* _Problem statement_
The full listing, excluding its pictures, should be printed exactly as it stands.

* _Dataset extract_
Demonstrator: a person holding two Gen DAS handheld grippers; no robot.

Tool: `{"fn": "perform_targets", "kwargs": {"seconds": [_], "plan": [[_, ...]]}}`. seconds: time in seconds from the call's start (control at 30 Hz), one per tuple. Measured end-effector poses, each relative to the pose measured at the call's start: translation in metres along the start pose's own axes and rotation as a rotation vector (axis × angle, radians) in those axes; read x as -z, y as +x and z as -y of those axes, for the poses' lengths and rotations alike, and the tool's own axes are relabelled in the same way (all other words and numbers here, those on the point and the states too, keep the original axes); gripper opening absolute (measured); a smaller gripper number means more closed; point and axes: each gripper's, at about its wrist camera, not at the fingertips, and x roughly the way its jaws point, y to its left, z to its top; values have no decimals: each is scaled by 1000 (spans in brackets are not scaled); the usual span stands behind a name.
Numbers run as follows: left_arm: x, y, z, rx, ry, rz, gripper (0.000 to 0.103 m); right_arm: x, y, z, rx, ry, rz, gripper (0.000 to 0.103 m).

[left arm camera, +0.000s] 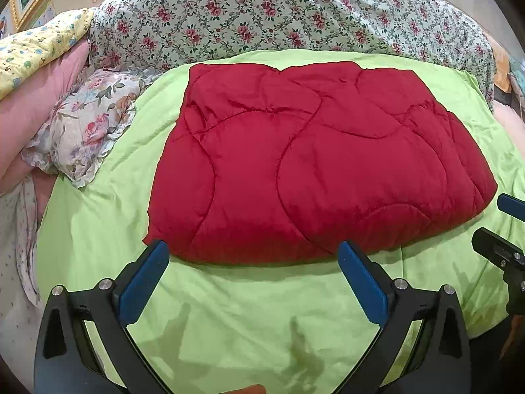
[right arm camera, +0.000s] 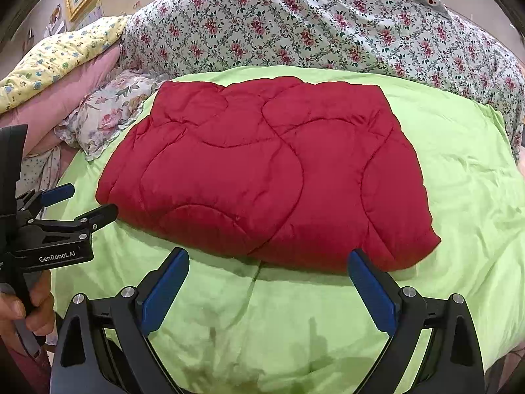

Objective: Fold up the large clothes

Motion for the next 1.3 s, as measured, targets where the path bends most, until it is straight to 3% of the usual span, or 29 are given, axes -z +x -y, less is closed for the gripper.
{"fn": "perform_targets", "kwargs": {"seconds": [0.5,1.3], "plan": [[-12,25,-2,-10,-14,-39,103,-18,29,7,4,26,-44,98],[-27,36,-5,-14,-20,-38,103,-36,39,12,-7,36,-51,98]]}}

* _Response_
Demonstrator: a person holding two Gen DAS handheld grippers; no robot.

Tool: `{"fn": "perform_targets", "kwargs": {"seconds": [_], "plan": [[_, ...]]}}`. seconds: time in seconds from the call's start (control at 30 Hz), one per tuple. Measured end-effector poses, each relative to the pose measured at the call's start: translation in metres along the start pose's own axes and rotation as a rotation vector (axis × angle, radians) in those axes; read x as -z, y as +x and z as -y of those axes, for the poses' lengths and rotations alike, and the tool's own axes are relabelled in the same way (all other words and numbers here, those on the point and the states too, keep the original axes); gripper opening absolute (measured); a smaller gripper number means more closed; point and axes: each gripper's, at about its wrist camera, not at the fingertips, and x roughly the way its jaws point, y to its left, z to its top; values have no decimals: each is scaled by 1000 (spans in brackets are not scaled); the usual span stands behind a name.
Numbers run as follows: left_arm: x, y, z, rx, ry, rz, gripper (0.000 to 0.103 m); right_arm: x, y, z, rx, ry, rz, gripper (0.000 to 0.103 m).

[left arm camera, +0.000s] 
[right arm camera, +0.000s] 

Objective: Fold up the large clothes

Motion for the next 1.3 s, as measured, targets where the path bends most, until it is straight to 3% of the usual span, or 29 are given, axes -z +x -y, less is closed for the gripper.
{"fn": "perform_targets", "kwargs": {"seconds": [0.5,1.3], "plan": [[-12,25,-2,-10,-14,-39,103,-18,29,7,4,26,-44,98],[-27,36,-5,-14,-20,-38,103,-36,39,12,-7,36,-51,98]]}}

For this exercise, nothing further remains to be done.